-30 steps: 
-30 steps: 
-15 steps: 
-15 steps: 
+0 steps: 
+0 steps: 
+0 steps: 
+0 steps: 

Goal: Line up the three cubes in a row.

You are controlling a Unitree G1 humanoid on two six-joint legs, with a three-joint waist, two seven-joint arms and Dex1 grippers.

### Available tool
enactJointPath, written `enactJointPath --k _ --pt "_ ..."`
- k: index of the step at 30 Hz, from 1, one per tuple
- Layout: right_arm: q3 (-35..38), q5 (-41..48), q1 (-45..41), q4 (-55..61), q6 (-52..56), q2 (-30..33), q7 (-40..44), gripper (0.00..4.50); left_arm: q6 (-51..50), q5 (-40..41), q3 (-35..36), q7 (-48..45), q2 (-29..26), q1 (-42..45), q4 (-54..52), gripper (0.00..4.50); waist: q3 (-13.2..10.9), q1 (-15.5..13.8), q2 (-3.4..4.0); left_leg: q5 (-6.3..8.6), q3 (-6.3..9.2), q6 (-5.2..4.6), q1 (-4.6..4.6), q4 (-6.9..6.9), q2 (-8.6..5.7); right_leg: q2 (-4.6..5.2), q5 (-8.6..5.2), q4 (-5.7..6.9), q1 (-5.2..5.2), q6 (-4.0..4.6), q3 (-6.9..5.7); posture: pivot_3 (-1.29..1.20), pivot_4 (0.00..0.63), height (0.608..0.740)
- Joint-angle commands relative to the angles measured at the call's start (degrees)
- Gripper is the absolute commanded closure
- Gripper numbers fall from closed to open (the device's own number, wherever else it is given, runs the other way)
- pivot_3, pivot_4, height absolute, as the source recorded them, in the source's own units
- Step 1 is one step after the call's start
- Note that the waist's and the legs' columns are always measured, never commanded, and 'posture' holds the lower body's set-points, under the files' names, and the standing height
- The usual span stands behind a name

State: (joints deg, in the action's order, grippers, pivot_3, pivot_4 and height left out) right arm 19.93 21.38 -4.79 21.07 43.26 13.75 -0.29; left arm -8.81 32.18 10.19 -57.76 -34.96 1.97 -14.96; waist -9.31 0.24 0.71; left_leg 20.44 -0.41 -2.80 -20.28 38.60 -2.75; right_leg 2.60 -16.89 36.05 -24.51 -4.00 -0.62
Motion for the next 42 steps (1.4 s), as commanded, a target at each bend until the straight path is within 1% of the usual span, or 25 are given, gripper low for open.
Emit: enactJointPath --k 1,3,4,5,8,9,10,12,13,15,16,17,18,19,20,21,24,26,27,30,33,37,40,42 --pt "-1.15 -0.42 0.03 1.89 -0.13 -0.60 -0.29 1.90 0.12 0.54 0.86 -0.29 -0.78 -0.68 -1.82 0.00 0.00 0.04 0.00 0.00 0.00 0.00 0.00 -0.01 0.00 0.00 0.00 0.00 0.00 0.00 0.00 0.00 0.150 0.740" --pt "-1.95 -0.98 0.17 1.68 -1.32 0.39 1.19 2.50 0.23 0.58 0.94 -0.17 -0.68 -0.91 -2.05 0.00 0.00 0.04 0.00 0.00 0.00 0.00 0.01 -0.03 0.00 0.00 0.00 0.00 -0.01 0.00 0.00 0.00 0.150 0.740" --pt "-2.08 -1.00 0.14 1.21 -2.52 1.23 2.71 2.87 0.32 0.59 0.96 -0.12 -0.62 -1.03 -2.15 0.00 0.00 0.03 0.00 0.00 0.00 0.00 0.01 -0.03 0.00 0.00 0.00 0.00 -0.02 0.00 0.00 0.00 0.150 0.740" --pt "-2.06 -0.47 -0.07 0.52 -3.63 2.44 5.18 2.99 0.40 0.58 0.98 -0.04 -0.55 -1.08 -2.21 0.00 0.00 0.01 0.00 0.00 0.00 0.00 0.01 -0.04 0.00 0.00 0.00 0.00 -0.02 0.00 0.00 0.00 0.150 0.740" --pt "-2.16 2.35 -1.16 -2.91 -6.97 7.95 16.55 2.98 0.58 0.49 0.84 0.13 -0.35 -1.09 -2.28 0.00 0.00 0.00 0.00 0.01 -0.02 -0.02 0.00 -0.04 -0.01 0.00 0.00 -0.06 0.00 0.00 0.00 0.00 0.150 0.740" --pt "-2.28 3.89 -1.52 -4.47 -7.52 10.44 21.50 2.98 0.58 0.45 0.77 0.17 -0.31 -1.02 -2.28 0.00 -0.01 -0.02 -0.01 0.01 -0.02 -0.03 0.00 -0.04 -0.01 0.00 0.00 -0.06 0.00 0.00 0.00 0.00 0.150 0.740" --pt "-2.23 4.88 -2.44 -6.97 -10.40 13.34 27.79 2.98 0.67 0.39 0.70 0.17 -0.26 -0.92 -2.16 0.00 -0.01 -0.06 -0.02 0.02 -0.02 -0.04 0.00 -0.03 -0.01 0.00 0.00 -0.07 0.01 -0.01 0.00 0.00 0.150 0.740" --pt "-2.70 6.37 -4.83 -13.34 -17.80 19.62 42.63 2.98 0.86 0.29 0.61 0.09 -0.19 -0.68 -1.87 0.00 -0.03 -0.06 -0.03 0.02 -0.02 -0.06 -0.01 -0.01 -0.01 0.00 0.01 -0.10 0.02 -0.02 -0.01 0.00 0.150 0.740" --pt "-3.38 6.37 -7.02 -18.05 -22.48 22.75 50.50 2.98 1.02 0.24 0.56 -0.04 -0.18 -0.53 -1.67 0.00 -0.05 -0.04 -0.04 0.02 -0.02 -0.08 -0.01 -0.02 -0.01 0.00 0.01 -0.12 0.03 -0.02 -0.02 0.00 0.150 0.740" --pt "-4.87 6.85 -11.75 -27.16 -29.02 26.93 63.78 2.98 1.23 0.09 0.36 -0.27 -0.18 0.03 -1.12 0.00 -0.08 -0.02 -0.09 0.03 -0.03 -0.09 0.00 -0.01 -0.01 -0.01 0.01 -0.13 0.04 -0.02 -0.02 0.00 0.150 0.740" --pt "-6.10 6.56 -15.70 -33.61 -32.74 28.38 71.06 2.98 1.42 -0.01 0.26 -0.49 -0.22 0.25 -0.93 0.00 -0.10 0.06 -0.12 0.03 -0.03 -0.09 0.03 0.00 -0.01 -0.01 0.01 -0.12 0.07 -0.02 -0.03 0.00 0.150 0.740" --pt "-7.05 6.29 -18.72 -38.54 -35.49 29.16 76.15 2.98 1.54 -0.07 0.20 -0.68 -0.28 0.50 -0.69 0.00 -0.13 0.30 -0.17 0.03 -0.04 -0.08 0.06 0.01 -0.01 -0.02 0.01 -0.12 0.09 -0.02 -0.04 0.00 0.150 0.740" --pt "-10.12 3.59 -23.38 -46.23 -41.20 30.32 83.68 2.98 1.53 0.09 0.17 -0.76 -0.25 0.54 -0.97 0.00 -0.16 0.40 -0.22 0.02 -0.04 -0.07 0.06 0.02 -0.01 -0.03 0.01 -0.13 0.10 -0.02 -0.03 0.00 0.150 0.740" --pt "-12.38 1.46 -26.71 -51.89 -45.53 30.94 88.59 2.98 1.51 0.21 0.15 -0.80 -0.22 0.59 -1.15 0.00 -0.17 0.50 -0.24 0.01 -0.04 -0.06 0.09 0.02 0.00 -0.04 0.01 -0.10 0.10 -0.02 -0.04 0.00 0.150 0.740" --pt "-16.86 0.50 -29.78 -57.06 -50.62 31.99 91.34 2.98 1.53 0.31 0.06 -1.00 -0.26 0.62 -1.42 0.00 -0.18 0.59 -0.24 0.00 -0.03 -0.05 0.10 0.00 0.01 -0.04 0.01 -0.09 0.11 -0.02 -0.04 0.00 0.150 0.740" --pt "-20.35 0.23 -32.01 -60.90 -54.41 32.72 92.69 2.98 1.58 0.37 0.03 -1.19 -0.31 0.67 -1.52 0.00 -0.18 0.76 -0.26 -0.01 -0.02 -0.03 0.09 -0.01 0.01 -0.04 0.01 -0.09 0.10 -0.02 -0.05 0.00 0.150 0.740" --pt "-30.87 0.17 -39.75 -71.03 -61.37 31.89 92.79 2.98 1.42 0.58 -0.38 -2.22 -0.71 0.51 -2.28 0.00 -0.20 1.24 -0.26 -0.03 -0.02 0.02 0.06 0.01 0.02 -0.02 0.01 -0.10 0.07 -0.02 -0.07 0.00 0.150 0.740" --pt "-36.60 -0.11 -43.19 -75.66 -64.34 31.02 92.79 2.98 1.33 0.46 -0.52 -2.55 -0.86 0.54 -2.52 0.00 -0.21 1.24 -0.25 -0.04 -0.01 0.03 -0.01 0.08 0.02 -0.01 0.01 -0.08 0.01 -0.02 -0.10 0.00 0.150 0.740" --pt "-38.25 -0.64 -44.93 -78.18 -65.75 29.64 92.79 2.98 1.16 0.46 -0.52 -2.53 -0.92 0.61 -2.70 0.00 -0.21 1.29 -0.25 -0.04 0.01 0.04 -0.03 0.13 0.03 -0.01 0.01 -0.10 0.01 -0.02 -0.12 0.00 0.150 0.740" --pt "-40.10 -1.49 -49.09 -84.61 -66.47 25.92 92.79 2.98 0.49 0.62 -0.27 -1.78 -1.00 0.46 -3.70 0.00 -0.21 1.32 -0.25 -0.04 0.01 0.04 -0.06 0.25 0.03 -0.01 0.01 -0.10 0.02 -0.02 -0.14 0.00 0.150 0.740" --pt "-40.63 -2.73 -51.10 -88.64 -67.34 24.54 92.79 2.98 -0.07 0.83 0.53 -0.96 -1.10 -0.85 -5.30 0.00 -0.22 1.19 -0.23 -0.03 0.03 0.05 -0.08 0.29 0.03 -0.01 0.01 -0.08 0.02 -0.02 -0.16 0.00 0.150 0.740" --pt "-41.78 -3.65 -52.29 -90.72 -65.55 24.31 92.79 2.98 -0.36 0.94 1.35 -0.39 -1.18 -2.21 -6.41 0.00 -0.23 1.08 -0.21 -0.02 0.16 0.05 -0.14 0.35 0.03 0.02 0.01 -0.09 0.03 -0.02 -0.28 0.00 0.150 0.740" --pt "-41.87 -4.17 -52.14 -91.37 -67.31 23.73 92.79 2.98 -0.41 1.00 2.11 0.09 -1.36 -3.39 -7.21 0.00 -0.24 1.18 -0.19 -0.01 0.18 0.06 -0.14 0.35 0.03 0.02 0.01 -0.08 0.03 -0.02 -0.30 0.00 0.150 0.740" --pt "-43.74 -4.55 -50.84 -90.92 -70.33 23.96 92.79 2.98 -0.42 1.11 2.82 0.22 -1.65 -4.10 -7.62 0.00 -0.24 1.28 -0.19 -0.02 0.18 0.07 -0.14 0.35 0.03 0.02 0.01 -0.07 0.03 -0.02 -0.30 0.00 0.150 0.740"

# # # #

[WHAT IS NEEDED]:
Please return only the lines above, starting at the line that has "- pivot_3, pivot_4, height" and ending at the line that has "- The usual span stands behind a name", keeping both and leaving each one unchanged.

[WRITTEN RESPONSE]:
- pivot_3, pivot_4, height absolute, as the source recorded them, in the source's own units
- Step 1 is one step after the call's start
- Note that the waist's and the legs' columns are always measured, never commanded, and 'posture' holds the lower body's set-points, under the files' names, and the standing height
- The usual span stands behind a name

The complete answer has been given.